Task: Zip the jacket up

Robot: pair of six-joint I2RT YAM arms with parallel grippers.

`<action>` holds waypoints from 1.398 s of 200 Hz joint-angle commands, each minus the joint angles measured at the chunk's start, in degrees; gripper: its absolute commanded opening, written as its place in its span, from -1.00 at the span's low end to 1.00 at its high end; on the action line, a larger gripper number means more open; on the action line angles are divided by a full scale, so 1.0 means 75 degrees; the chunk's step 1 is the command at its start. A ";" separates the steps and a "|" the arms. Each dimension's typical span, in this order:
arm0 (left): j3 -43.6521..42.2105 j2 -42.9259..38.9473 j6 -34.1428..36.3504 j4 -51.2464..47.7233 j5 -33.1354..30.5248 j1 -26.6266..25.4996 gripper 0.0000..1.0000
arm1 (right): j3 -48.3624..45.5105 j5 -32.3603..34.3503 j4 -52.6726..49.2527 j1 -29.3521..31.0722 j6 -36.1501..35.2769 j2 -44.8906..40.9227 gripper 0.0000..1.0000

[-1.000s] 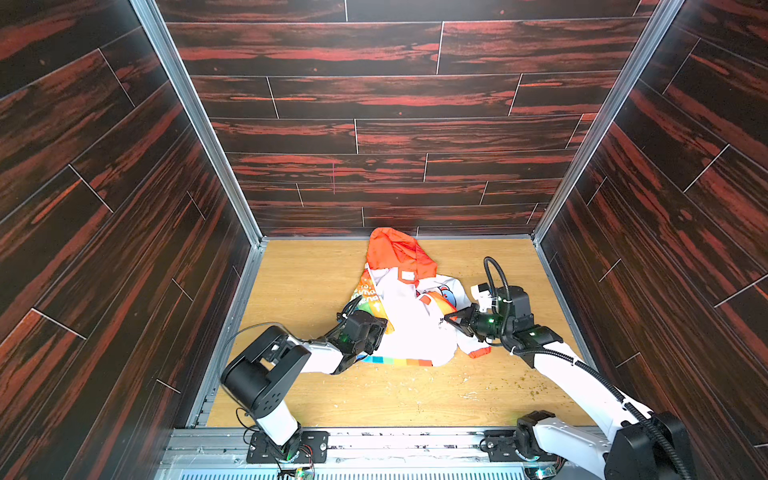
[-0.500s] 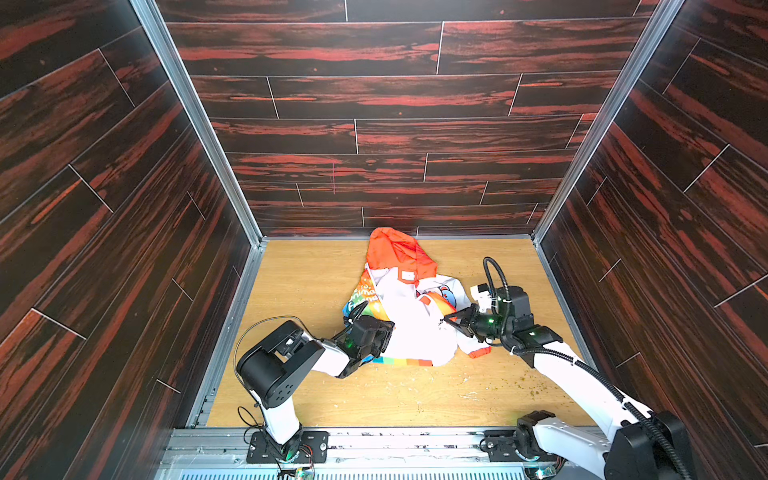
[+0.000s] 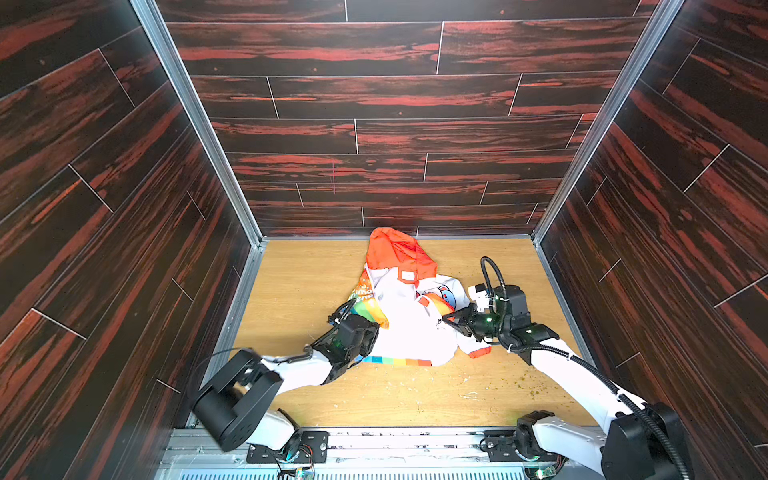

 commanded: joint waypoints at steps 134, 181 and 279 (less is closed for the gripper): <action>0.0021 -0.2511 0.1156 -0.5085 0.0165 -0.0147 -1.00 | 0.0717 0.0089 0.0483 0.1749 0.0079 0.2676 -1.00; -0.0817 -0.2903 0.0802 -0.3724 -0.0211 -0.0141 -0.90 | 0.1004 -0.0013 0.0470 0.1808 0.0040 0.3053 -1.00; -0.1663 -0.3600 0.1593 -0.2408 -0.0716 -0.0499 0.20 | 0.1156 -0.0172 0.0164 0.1808 -0.0165 0.3002 -1.00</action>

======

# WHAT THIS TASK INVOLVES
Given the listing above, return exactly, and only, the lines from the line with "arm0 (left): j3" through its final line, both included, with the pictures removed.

# EXERCISE SOLUTION
arm0 (left): j3 -43.6521..42.2105 j2 -42.9259..38.9473 j6 -34.1428..36.3504 j4 -51.2464..47.7233 j5 -33.1354..30.5248 j1 -26.6266..25.4996 gripper 0.0000..1.0000
arm1 (right): j3 -48.3624..45.5105 j5 -32.3603..34.3503 j4 -52.6726..49.2527 j1 -29.3521..31.0722 j6 -36.1501..35.2769 j2 -44.8906..40.9227 gripper 0.0000..1.0000

[-1.000s] 
[-0.500s] 
[+0.000s] 

 commanded: joint waypoints at steps 134, 181 and 279 (less is closed for the gripper): <action>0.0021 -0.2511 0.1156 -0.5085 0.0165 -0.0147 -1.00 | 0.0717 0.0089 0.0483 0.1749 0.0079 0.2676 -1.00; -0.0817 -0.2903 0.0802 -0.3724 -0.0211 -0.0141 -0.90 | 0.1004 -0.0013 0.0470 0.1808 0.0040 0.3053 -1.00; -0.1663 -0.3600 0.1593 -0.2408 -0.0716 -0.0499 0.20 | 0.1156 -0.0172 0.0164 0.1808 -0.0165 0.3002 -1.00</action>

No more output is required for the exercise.